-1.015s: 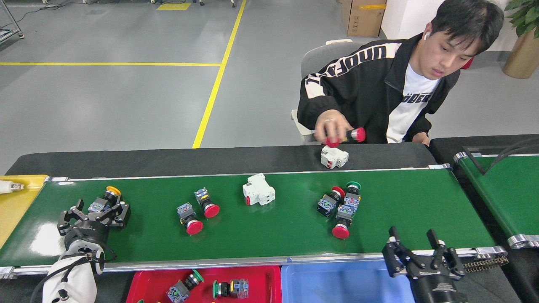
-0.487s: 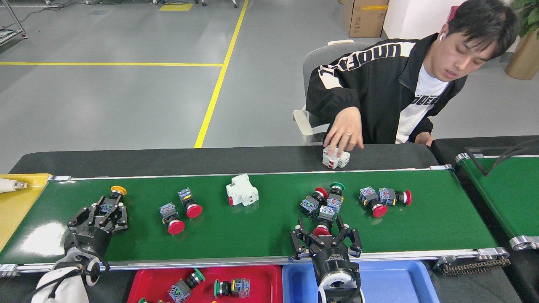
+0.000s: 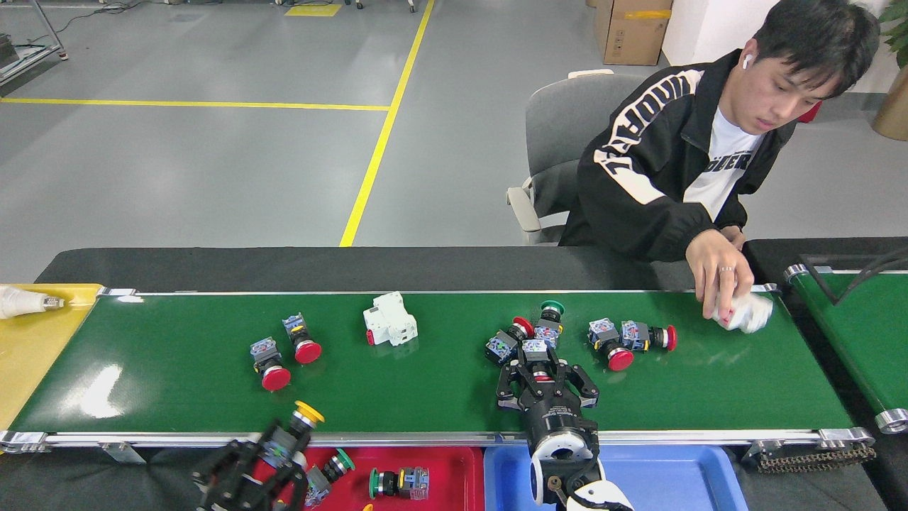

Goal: Pick switch part from conveyor to tray

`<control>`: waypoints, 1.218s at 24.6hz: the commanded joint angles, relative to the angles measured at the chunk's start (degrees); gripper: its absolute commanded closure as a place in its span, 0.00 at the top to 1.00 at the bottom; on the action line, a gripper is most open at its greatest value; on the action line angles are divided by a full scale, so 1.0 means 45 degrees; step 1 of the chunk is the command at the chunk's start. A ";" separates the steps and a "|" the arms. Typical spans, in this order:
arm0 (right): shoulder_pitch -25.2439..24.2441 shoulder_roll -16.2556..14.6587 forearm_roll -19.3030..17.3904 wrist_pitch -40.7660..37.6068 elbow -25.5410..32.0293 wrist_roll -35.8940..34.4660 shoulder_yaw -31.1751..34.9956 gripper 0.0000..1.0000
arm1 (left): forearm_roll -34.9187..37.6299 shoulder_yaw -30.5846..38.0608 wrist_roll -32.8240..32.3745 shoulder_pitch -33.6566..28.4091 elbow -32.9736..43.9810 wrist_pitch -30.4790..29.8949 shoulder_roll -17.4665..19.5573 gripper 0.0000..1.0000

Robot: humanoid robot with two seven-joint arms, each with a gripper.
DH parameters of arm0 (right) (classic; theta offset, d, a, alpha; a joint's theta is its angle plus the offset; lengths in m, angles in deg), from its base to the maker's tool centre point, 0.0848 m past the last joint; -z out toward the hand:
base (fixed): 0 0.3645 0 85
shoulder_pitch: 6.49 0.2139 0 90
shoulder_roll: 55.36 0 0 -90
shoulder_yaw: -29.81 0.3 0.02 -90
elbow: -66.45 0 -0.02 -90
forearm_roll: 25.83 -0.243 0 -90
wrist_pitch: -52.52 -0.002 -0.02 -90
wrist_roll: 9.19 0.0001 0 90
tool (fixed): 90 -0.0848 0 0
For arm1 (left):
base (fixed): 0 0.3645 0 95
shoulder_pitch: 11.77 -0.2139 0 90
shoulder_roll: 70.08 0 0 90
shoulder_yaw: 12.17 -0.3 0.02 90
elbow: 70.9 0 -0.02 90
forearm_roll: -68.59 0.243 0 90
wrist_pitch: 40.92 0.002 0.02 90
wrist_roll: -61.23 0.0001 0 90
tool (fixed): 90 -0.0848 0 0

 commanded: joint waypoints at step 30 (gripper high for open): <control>-0.4944 -0.1695 -0.0080 -0.4526 0.6031 0.0048 0.5095 0.99 | 0.1522 0.6097 -0.1632 0.5839 -0.5517 0.3230 -0.2359 1.00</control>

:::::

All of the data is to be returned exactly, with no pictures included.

Task output:
-1.015s: 
-0.487s: 
+0.000s: 

Goal: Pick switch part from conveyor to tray

`<control>`: waypoints, 1.218s at 24.6hz: the commanded joint angles, relative to the angles measured at the chunk's start (degrees); gripper: its absolute commanded closure as a place in its span, 0.00 at the top to 1.00 at the bottom; on the action line, a gripper is most open at its greatest value; on the action line angles are divided by a full scale, so 1.0 means 45 degrees; step 1 of the chunk is the command at the chunk's start. A ";" separates the steps and a "|" the arms. Typical spans, in this order:
arm0 (right): shoulder_pitch -25.2439..24.2441 shoulder_roll -16.2556..14.6587 forearm_roll -19.3030..17.3904 wrist_pitch -40.7660..37.6068 elbow -25.5410..32.0293 wrist_roll -35.8940..34.4660 shoulder_yaw -31.1751..34.9956 gripper 0.0000..1.0000
arm1 (left): forearm_roll -34.9187..37.6299 shoulder_yaw -30.5846..38.0608 wrist_roll -32.8240..32.3745 shoulder_pitch -33.6566..28.4091 elbow -32.9736..43.9810 wrist_pitch -30.4790..29.8949 shoulder_roll -17.4665..19.5573 gripper 0.0000..1.0000

Robot: humanoid robot with two seven-joint arms, each with a gripper.
DH parameters of arm0 (right) (classic; theta offset, d, a, alpha; a joint's theta is its angle plus the offset; lengths in m, angles in deg), from its base to the maker's tool centre point, 0.0848 m past the last joint; -z out toward the hand:
base (fixed): 0 0.3645 0 85
shoulder_pitch: 6.49 0.2139 0 90
shoulder_roll: 55.36 0 0 -90
shoulder_yaw: -29.81 0.3 0.02 -90
elbow: -66.45 0 -0.02 -90
forearm_roll: 25.83 -0.243 0 -90
wrist_pitch: -52.52 -0.002 -0.02 -90
wrist_roll: 9.19 0.0001 0 90
tool (fixed): 90 -0.0848 0 0
For arm1 (left):
base (fixed): 0 0.3645 0 95
shoulder_pitch: 11.77 -0.2139 0 90
shoulder_roll: 70.08 0 0 90
shoulder_yaw: 12.17 -0.3 0.02 90
elbow: 70.9 0 -0.02 90
forearm_roll: -68.59 0.243 0 90
wrist_pitch: 40.92 0.002 0.02 90
wrist_roll: -61.23 0.0001 0 90
tool (fixed): 90 -0.0848 0 0

 commanded: joint waypoints at step 30 (gripper high for open): <control>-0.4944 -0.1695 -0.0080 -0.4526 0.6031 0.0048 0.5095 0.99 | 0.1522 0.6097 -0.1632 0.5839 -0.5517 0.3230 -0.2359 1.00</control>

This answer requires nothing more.